Hate them with a passion


----------



## Franzpan (Mar 2, 2009)

I would say Boxster. I plan on selling my TT this summer as I have now got a company car and could do with one less piece of depreciating metal. Then hopefully spend the winter searching for a good Boxster around 5k to have all fixed up and ready for the summer.


----------



## organisys (Jan 3, 2012)

For your budget a nice E46 M3.


----------



## PaulaJayne (Feb 17, 2012)

Jag XKR soft top.


----------



## pinch (Oct 30, 2011)

Nice shopping trip this one, window shopping that is for me.

Audi s6/s4/s3
Old Bentley
Mazda mx5 rx8
Lotus elise
Mb 500sl or any sl, slk
Honda s2000
Nissan 350z, skyline
Subaru impreza
Maserati 3200
Tvr chimaera
VW phaeton/ scirocco/ golf r32

Makes a nice short list that. Depends what you want. I'd be struggling with that lot, quite like exclusivity, quite like performance, bit of a tight git too.

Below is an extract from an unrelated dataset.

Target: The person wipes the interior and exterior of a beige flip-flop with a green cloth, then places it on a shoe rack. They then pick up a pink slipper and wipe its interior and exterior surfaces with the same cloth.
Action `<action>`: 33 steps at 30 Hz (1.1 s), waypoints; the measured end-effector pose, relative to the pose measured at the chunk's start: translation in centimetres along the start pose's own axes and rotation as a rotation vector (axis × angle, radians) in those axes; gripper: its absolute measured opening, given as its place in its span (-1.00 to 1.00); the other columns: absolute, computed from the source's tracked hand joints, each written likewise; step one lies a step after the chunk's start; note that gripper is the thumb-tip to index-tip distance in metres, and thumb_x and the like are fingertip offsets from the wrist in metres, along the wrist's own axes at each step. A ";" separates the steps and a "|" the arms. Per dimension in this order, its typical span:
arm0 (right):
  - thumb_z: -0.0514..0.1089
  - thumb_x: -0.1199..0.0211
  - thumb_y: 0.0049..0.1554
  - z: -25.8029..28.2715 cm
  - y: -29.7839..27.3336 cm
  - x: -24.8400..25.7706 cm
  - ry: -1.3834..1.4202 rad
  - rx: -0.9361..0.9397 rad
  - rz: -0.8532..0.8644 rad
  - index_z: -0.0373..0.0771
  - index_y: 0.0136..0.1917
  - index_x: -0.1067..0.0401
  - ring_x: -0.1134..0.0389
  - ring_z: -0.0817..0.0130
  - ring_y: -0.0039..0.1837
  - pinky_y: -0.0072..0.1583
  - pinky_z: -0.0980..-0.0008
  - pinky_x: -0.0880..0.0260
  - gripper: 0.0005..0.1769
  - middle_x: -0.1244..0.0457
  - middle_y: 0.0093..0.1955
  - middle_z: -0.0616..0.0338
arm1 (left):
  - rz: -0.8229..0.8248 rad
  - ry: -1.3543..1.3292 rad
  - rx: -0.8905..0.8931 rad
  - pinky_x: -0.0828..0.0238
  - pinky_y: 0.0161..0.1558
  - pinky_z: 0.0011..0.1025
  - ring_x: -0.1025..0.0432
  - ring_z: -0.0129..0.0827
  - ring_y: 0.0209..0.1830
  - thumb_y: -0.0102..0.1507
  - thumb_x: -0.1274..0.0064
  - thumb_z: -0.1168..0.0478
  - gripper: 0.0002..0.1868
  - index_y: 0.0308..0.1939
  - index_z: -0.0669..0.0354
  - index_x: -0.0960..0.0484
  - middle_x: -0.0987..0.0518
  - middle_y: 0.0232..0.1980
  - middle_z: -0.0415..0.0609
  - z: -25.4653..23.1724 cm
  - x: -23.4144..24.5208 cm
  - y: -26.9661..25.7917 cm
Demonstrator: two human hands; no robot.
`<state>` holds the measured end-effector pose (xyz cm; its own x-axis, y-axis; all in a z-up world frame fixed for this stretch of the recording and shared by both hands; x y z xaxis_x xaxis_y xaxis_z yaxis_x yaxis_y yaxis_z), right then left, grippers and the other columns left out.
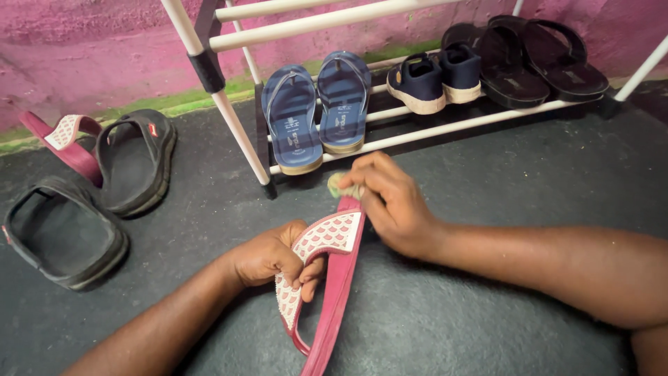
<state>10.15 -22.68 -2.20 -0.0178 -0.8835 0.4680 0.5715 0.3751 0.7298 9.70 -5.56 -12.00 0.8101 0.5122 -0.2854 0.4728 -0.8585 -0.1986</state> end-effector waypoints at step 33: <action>-0.28 -0.18 0.14 8.6 -5.1 -1.1 0.258 0.703 0.393 -0.40 0.19 -0.45 -0.29 0.06 0.20 0.25 0.03 -0.33 -0.66 -0.22 0.22 -0.06 | -0.001 -0.035 -0.010 -0.49 -0.39 -0.42 -0.57 -0.22 -0.48 -0.16 0.03 0.49 -0.86 -0.53 0.38 -0.55 -0.61 -0.50 0.16 -0.2 -0.3 -0.1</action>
<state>0.17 -21.19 -2.13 0.3122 -0.6569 0.6863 -0.1482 0.6799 0.7182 9.52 -5.66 -11.70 0.7972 0.5131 -0.3181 0.4768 -0.8583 -0.1895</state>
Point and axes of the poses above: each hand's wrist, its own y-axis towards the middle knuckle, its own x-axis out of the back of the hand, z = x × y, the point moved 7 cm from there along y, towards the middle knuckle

Good luck with your shopping!


----------



## BruceyBonus (Mar 19, 2014)

Nissan 350Z would be my choice - a lot of car for the money.
Can't go go wrong with a Boxster S for driving fun either :thumb:

Bruce


----------



## chrisgreen (Mar 30, 2012)

Another vote for a Caterham - one of the most fun cars you will ever own. The Ford Duratech engine ones are amazing, but your budget will also get you a low mileage one with the high torque Rover 1.8 K series engine, with thousands left to spend on tyres & track days. Just make sure you replace the head gasket with the new modified one, will be bullet-proof afterwards.

If you want something more practical, then look for a decent TVR Tuscan or Chimera.


----------



## mike13098 (Jan 21, 2012)

some of the suggestions are good, some mental - £10k wouldnt even cover the running costs on some of those cars


----------



## jay_bmw (Jan 28, 2010)

BMW Z4 3.0 Si coupe with the facelift 265bhp N52 engine - without a doubt my all time favourite car


----------



## Kerr (Mar 27, 2012)

mike13098 said:


> some of the suggestions are good, some mental - £10k wouldnt even cover the running costs on some of those cars


That's often the problem of buying older cars that have depreciated a lot. They still come with bills to suit the original price tag.

Some outrageous bills for some of those cars.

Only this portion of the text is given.